9:29 Oh, yes. The rumors on the 'internets.' The interweb. Whatever. You have to excuse him. . . he mainly just uses it for porn.

9:31 Hmmmm. . . back door draft . . .

9:33 Good thing that no one really knows who Charlie Gibson is, or Bush steamrolling over him like a grumpy elderly driver would probably get noticed.

9:37 Shorter Bush: 'Stop fucking with me! Stop it! Stop fucking with me!'"


And the winner...

10:28 Q: Name three times you've made a mistake. A: I WAS RIGHT TO GO TO WAR. AND THAT'S A TRICK QUESTION. FUCK YOU.

Friday, October 08, 2004

psychological quirk

Bush's 'I am about to lie' tag-line:

"Here's a debate-watching tip: Perk up your ears every time President Bush says 'of course' tonight.

Because if recent history is a guide, what's coming is a statement that his supporters might find obvious, but that his critics might consider a whopper....

Depending on where you're coming from, politically, [what he says is] either manifestly true or a Freudian slip exposing a significant falsehood....

Bush's views were being challenged that night, and his use of the phrase 'of course' sounded defensive in nature. So I decided to go back and look at how Bush used the phrase in other situations recently where he was confronted by tough questions...."


There is more, 'of course' (NOT a Freudian slip), and it makes for an interesting read.

The global test

Presidency 101

Ha!

Thursday, October 07, 2004

Cheney's lies

The thing abut Cheney's lies is that they are of a far different nature that the typical "stretching the truth" that we have come to expect from politicians. That is why it is fundamentally misleading to equate Edwards saying that we are $200 billion in the whole in Iraq (we have spent $120 billion and have already allocated another $80 billion that will be spent in the next year regardless of who is president) with Cheney's whole-cloth reinventions of reality "I've never said Saddam was responsible for 9/11" or "Iraq represented a nuclear threat."

If you consider what Edwards said to be an exaggeration or error of degree (and I don't, since that money is as good as spent right now -- who is going to deny the troops what has already been allocated and is necessary, even if only to extricate them from the quagmire?), then what Cheney says on a regular basis has to be considered something else, since it does not exaggerate or embellish -- it departs from reality absolutely. Arguing that Saddam has nukes, when he does not is not an exaggeration. Arguing that Iraq was behind 9/11 terrorists when they were not is not an exageration -- it is a fabrication, a lie. You cannot 'exaggerate' that black is white. And that is why most news services did the country a disservice when they equated what some might call Edwards' interpretations of reality with Cheney's whole-scale departures from reality. It both minimizes the true differences (and lends credence to the old saw: 'all politicians do it') and by so doing implicitly endorses what Cheney has to say, since it is 'no worse' than what Edwards said.

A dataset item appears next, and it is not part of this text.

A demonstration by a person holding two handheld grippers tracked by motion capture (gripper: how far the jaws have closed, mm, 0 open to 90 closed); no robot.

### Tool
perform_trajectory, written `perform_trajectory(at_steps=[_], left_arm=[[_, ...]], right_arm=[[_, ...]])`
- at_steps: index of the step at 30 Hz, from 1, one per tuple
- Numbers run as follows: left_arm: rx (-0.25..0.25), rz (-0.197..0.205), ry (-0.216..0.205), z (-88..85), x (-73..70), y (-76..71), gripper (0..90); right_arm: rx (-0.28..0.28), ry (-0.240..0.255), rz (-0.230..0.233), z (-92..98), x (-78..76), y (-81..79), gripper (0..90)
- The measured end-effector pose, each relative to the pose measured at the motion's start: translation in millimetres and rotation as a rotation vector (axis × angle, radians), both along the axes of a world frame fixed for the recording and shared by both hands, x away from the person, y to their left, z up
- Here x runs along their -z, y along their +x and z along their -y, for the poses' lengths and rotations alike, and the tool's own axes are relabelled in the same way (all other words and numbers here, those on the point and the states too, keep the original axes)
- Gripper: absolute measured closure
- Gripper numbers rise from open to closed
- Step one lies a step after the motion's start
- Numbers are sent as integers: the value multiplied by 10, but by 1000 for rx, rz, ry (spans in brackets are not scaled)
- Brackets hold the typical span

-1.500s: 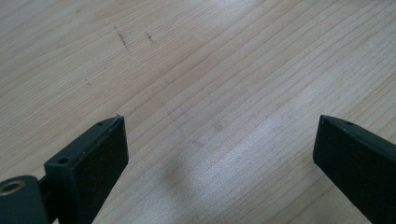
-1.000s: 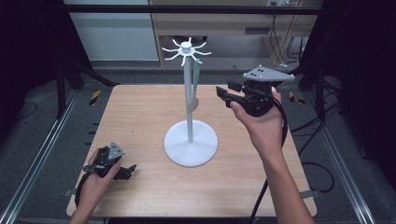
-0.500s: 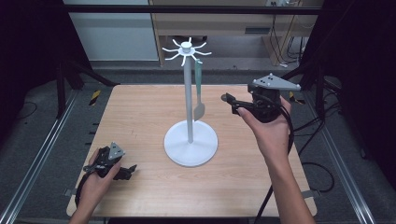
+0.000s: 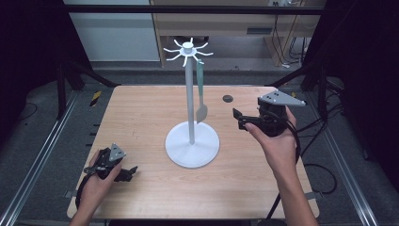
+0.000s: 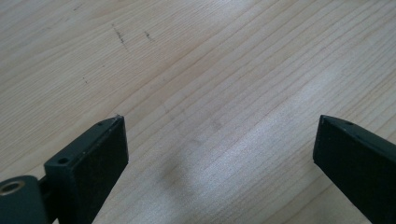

Or, in brief, Cheney has mastered the technique of the Big Lie and the press is still not on to him...

Or are some perhaps beginning to answer the clue phone?

MSNBC - Rewriting History: "With virtually all of the administration's original case for war in Iraq in tatters, Vice President Dick Cheney provided shifting and sometimes misleading arguments in last night's debate with John Edwards about Saddam Hussein's ties to terrorists and his access to weapons of mass destruction.

Cheney, responding to moderator Gwen Ifill's first question, said that 'concern' about Iraq before the war had 'specifically focused' on the fact that Saddam's regime had been listed for years by the U.S. government as a 'state sponsor of terror,' that Palestinian terrorist Abu Nidal operated out of Baghdad, that Saddam paid $25,000 to the families of Palestinian suicide bombers and that he had an 'established relationship' with Al Qaeda.

But except for the allegation about Iraqi ties to Al Qaeda--a claim that is now more in question than ever--the other examples cited by Cheney in Tuesday night's debate never have been previously emphasized by Bush administration officials, and for good reasons...."

Judith Miller in the tank

We always knew she was in the tank for the bushies... but now she may be for real: "A federal judge held a reporter in contempt Thursday for refusing to divulge confidential sources to prosecutors investigating the leak of an undercover CIA officer's identity.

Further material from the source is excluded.